What is needed: Write out, from the entries below, exactly the lines that run between the lines holding "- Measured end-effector" and "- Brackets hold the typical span", inclusive, and stop there.

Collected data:

▽

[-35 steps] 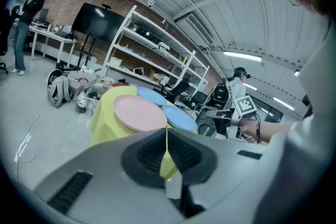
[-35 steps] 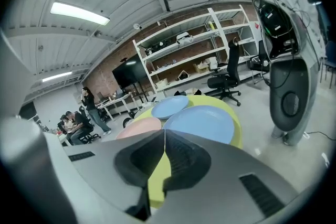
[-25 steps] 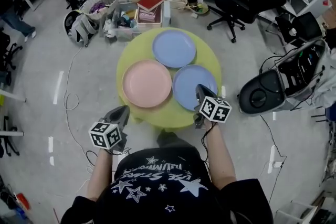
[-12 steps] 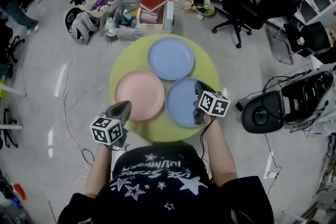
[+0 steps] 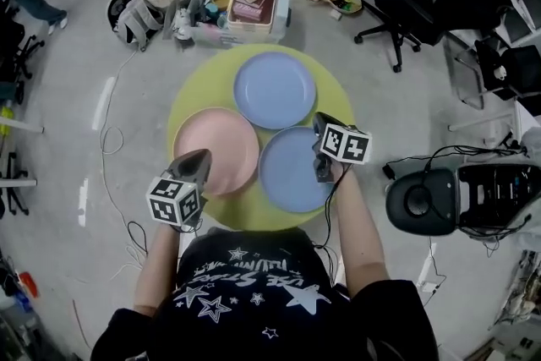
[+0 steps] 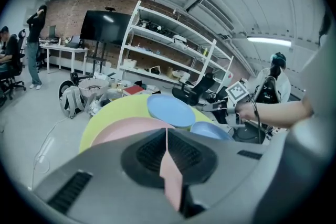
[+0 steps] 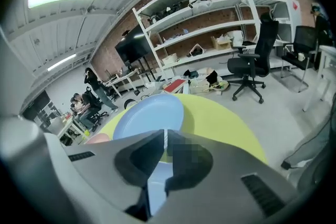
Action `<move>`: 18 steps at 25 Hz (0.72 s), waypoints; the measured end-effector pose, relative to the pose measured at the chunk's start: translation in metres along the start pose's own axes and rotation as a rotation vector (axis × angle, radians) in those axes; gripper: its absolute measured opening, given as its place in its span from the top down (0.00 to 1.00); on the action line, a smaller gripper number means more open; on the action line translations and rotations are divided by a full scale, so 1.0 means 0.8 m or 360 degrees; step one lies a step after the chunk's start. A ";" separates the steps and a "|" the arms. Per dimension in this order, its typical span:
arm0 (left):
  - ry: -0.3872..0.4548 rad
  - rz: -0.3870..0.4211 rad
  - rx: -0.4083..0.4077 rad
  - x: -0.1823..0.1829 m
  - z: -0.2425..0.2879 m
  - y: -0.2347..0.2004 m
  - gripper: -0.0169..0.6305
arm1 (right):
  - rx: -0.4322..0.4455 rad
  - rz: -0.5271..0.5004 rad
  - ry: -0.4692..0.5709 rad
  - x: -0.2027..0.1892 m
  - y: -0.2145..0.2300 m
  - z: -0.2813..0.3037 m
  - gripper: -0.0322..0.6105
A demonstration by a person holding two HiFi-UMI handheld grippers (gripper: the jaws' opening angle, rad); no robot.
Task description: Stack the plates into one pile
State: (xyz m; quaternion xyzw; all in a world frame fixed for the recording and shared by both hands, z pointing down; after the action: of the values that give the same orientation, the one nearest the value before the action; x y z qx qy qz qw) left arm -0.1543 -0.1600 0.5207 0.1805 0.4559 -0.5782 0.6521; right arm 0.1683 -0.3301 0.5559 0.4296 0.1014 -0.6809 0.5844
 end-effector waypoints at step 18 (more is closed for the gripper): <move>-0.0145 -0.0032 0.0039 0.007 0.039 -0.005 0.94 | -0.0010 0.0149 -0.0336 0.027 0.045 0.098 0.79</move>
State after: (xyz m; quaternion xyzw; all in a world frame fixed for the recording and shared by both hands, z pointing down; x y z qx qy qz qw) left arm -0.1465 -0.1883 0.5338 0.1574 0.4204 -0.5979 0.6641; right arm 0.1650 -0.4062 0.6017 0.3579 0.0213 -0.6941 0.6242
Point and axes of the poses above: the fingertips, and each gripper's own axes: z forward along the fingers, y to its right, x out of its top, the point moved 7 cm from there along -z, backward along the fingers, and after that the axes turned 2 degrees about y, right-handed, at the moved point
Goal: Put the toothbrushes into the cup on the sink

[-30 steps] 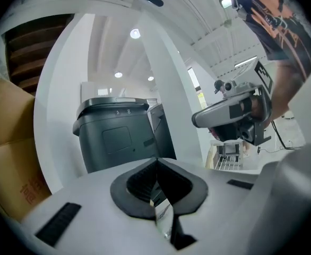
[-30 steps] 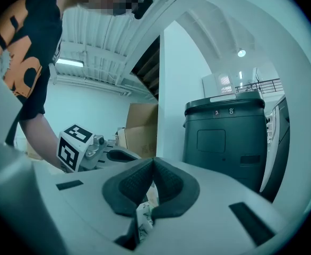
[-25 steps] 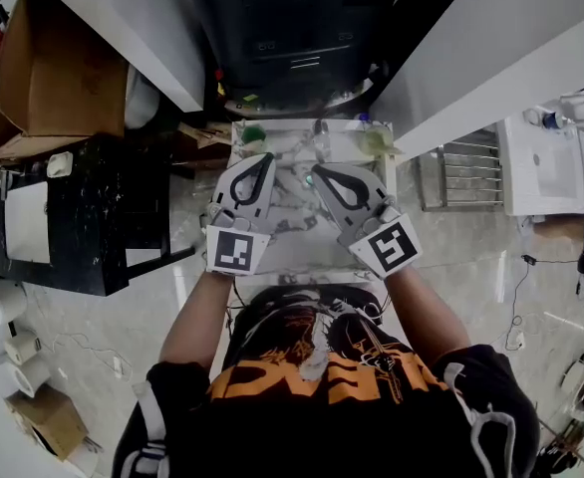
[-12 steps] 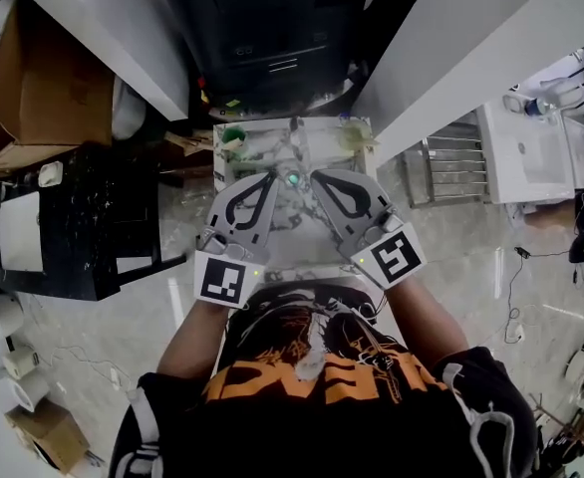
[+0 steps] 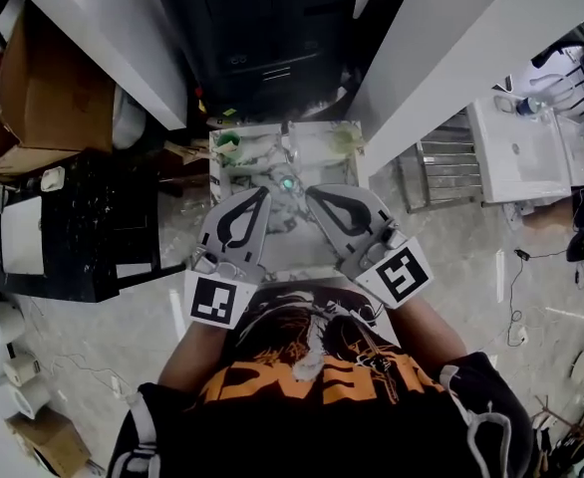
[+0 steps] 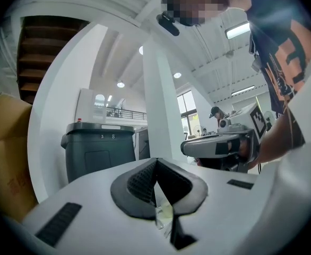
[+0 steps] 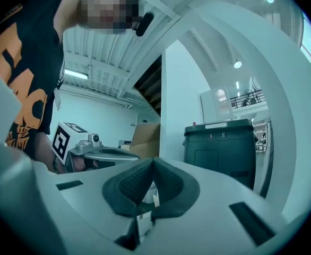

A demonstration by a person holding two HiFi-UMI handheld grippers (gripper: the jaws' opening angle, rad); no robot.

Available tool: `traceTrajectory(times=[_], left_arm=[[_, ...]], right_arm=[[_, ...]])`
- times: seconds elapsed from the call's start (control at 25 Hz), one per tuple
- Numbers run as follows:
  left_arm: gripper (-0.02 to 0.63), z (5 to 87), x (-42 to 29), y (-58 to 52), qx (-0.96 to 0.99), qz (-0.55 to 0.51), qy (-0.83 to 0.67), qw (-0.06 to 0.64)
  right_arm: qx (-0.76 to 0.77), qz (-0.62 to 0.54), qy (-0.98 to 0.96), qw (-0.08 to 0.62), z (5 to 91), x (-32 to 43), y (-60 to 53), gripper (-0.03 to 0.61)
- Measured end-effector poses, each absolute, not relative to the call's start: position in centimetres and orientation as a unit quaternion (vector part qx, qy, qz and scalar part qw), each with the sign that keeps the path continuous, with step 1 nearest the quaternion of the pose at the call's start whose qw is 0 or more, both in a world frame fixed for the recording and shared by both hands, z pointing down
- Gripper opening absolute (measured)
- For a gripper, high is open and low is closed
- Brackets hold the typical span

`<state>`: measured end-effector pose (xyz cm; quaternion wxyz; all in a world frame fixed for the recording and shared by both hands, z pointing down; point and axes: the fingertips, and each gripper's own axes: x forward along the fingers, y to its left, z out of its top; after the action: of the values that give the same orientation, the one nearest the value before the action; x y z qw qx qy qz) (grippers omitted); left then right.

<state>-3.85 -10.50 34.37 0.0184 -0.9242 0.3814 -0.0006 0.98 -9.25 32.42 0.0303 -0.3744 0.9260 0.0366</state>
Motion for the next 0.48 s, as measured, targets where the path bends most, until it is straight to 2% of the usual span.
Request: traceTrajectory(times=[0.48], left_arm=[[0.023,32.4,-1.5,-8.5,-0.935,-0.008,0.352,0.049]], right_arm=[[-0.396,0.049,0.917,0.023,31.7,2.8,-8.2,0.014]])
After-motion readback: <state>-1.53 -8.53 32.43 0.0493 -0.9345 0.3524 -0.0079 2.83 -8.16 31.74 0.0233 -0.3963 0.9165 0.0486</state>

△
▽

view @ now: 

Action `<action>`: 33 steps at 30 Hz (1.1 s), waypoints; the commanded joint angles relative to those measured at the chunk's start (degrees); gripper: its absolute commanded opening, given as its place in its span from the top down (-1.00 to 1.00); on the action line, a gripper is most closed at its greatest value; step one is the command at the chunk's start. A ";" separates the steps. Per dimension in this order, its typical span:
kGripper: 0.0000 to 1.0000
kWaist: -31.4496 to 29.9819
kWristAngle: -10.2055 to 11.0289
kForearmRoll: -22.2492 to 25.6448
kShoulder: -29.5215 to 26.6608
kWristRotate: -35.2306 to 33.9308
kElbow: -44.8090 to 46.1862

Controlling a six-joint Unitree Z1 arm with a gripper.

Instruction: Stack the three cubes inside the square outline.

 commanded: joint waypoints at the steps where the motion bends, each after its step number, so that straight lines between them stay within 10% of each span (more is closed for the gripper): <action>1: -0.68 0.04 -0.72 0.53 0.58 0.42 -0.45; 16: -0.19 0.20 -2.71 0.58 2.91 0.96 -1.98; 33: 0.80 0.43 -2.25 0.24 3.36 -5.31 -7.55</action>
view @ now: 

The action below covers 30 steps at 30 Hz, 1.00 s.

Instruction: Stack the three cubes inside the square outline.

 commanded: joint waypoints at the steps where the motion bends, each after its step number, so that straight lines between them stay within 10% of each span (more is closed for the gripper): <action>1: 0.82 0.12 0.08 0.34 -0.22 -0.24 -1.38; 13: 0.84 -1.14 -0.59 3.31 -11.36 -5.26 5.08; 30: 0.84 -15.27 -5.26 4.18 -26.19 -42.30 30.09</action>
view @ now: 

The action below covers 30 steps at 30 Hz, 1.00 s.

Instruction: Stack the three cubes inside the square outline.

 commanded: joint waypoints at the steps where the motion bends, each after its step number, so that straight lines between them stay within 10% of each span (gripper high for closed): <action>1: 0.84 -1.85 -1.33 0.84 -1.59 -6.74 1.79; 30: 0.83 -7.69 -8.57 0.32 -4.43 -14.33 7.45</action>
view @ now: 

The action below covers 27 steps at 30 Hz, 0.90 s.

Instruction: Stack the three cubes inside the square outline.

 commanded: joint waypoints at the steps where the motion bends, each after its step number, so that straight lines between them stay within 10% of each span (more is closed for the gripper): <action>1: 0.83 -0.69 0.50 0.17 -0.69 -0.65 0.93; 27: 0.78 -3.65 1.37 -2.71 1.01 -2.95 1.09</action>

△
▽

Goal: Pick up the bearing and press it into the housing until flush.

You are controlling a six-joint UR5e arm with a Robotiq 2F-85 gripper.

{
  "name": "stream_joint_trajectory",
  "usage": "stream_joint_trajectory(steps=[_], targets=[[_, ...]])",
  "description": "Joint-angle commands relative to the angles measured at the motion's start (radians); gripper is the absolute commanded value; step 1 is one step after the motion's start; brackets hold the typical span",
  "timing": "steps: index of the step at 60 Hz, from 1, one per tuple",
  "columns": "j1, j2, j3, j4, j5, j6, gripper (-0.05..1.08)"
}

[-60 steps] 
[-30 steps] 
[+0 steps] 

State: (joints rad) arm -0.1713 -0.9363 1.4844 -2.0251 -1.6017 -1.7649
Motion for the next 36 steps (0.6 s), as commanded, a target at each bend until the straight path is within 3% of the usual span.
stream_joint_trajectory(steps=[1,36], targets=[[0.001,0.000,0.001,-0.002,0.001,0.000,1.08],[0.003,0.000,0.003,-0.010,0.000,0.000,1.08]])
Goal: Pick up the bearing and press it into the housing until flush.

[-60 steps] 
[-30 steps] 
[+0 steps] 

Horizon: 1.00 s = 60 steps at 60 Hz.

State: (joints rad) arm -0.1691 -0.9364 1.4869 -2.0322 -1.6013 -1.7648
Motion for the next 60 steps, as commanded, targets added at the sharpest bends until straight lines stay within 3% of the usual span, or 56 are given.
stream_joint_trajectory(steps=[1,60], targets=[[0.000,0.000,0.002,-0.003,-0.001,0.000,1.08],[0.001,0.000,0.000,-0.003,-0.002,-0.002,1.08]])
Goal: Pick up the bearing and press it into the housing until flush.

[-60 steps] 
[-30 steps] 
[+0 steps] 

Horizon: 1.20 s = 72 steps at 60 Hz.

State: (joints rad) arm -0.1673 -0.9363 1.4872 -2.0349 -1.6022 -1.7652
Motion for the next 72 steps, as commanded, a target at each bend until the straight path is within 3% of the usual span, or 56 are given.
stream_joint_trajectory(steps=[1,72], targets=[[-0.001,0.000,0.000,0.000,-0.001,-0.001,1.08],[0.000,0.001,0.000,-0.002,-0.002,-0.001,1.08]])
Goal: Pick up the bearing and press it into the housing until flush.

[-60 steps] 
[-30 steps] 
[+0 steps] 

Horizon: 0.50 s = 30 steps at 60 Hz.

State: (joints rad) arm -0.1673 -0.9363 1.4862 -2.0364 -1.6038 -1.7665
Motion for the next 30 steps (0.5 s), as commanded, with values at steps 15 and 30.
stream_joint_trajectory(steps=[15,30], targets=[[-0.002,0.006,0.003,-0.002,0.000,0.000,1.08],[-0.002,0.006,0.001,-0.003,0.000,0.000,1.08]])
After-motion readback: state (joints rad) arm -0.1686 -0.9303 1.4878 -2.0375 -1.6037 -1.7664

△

Solution below:
- Measured end-effector poses, each absolute, not relative to the call's start: position in centimetres and orientation as a unit quaternion (vector part qx, qy, qz and scalar part qw), each with the sign that keeps the path continuous, with step 1 nearest the quaternion of the pose at the call's start whose qw is 0 or more, both in a world frame fixed for the recording and shared by both hands, z pointing down
- Gripper opening absolute (measured)
- For a gripper, high is open and low is closed
- Brackets hold the typical span

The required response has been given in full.